Desplazamientos, migraciones y éxodos que dejó el conflicto armado en Guatemala centran sus temas, colores y expresiones que se dejan ver en los rostros de sus personajes. “En la población indígena muchos tuvieron que desplazarse. Se cortaron relaciones familiares. Se trató de trastocar la identidad, un rompimiento del Ser con la tierra. Para el mundo indígena la tierra es vital, y muchos tuvieron que desplazarse, despojarse de sus trajes porque tenerlos significaba ser perseguido. Es la razón por la que también mis personajes solo utilizan mantos sin definir algún grupo mayense. Eso en un sentido. Por otro lado, utilizo colores laminados. La idea de eso es que cuando los iban a perseguir salían huyendo y solo lograban tomar un plástico para adentrarse a la selva”.

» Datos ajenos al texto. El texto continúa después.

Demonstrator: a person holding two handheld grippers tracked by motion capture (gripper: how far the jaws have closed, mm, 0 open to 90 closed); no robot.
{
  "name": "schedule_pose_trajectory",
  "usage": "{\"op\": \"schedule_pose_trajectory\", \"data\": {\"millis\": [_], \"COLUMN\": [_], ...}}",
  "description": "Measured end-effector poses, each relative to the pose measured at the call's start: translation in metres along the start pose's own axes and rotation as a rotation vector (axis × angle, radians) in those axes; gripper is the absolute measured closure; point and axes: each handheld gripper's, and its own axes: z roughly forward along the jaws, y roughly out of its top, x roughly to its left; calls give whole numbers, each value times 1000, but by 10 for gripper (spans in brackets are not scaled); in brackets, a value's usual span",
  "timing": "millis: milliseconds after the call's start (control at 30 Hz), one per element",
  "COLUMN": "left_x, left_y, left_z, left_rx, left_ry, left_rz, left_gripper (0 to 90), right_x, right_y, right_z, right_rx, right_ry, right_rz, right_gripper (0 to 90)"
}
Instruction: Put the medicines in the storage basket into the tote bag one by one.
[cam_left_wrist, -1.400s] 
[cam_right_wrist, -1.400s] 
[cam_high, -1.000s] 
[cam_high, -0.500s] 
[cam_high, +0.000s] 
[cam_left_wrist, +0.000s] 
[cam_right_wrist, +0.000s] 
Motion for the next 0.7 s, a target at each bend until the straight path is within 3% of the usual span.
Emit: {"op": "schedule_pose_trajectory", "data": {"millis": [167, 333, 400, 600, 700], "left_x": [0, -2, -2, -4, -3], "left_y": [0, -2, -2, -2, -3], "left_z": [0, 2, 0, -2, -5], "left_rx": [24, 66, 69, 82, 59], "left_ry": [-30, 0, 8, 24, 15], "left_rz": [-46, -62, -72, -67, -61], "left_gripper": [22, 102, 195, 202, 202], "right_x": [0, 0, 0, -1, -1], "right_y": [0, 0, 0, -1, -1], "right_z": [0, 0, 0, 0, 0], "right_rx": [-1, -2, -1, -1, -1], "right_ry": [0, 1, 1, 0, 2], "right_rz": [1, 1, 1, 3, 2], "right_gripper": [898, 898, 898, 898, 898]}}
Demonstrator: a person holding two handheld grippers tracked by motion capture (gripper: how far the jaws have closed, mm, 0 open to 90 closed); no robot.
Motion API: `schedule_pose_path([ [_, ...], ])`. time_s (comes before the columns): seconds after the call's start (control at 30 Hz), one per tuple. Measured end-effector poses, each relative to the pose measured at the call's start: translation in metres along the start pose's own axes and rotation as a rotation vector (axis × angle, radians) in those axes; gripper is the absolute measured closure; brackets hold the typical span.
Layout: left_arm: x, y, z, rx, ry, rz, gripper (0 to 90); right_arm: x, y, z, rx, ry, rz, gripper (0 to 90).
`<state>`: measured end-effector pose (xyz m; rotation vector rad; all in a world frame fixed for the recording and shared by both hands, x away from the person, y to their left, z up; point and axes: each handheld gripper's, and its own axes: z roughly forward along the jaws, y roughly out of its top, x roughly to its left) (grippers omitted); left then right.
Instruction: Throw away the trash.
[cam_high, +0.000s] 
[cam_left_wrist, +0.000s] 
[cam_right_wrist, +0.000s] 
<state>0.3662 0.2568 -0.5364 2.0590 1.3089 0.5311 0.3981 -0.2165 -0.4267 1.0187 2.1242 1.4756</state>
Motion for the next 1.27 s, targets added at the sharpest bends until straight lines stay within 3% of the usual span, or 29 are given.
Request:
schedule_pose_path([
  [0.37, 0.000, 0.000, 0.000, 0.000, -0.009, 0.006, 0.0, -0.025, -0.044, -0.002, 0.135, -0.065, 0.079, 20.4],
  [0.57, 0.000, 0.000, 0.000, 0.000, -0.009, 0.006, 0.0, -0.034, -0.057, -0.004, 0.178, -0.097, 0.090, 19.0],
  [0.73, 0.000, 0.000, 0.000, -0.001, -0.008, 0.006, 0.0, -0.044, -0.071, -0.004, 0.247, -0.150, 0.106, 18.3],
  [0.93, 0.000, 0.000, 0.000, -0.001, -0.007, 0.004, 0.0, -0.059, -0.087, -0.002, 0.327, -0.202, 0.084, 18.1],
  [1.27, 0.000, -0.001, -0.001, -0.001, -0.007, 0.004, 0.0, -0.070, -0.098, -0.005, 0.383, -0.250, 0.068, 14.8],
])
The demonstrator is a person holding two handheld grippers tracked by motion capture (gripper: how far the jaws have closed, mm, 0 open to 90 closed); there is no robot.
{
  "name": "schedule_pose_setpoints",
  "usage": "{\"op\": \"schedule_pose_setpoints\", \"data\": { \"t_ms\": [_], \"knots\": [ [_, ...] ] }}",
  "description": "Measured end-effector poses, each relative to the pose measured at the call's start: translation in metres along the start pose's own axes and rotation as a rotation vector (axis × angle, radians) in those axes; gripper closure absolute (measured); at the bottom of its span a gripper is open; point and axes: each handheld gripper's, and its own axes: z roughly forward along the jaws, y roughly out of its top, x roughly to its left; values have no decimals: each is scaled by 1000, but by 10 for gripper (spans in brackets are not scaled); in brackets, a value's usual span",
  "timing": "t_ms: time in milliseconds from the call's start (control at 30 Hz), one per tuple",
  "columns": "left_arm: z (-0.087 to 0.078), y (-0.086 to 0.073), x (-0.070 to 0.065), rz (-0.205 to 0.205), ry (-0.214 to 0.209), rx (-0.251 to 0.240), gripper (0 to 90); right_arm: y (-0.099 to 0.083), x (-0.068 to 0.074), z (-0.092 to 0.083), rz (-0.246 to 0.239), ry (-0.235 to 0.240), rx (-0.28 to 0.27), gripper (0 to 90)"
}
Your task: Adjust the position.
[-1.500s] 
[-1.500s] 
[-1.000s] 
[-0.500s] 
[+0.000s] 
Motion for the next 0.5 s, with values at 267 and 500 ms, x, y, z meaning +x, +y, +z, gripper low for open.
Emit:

Rostros toscos, mantos, tierra, montañas, mujeres, hombres, frutas, machetes, pueblos abandonados, pájaros vomitando luz que se convierte en flores son parte de los muchos simbolismos que utiliza en sus obras.
“Cada vez que voy a mi pueblo, veo los güipiles de mi madre. Ella es una especie de maestra para mí. Me habla con una filosofía empírica. En un momento tuve una regresión, me desprendí de la academia y fui a mi mundo. Me cuesta interpretar cuando hablan de la guatemalidad, yo encuentro a Guatemala en los pueblos, no en septiembre y sus banderas. Le digo a mis sobrinas -su traje es nuestra bandera”.

Carlos, pintando una de sus más recientes obras. Foto: Diego Silva
Desde hace más de una década vive en Antigua. Su casa también es su estudio. Un cuarto pequeño decorado con sus pinturas que cuelgan de las paredes. Es el lugar donde pasa la mayor parte del tiempo, pero sale todas las mañanas a caminar. Por las tardes a tomar café, donde hace apuntes y bocetos en servilletas.
“El arte es una especia de virtud y condena. De virtud porque no toda la gente tiene la habilidad de pintar, pero, una especia de condena porque siempre estamos al tanto de lo que acontece en lo social y político, no solo en lo local, sino en regiones más alejadas de Guatemala y otros países. Todo lo que afecte al ser humano nos afecta como artistas, creo. A veces, no quisiera escuchar más, pero soy un afortunado y tengo que transmitir algo para la gente”.
Algunos de sus maestros fueron Grajeda Mena, Dagoberto Vásquez, Max Sarabia, también conoció a Marco Augusto Quiroa y Erwin Guillermo. Además de tener influencias de Rolando Ixquiac Xicará y Oswaldo Guayasamin
“No vivo en bonanza, el hambre no espera, pero no puedo dejar esto. No sé hacer otra cosa”.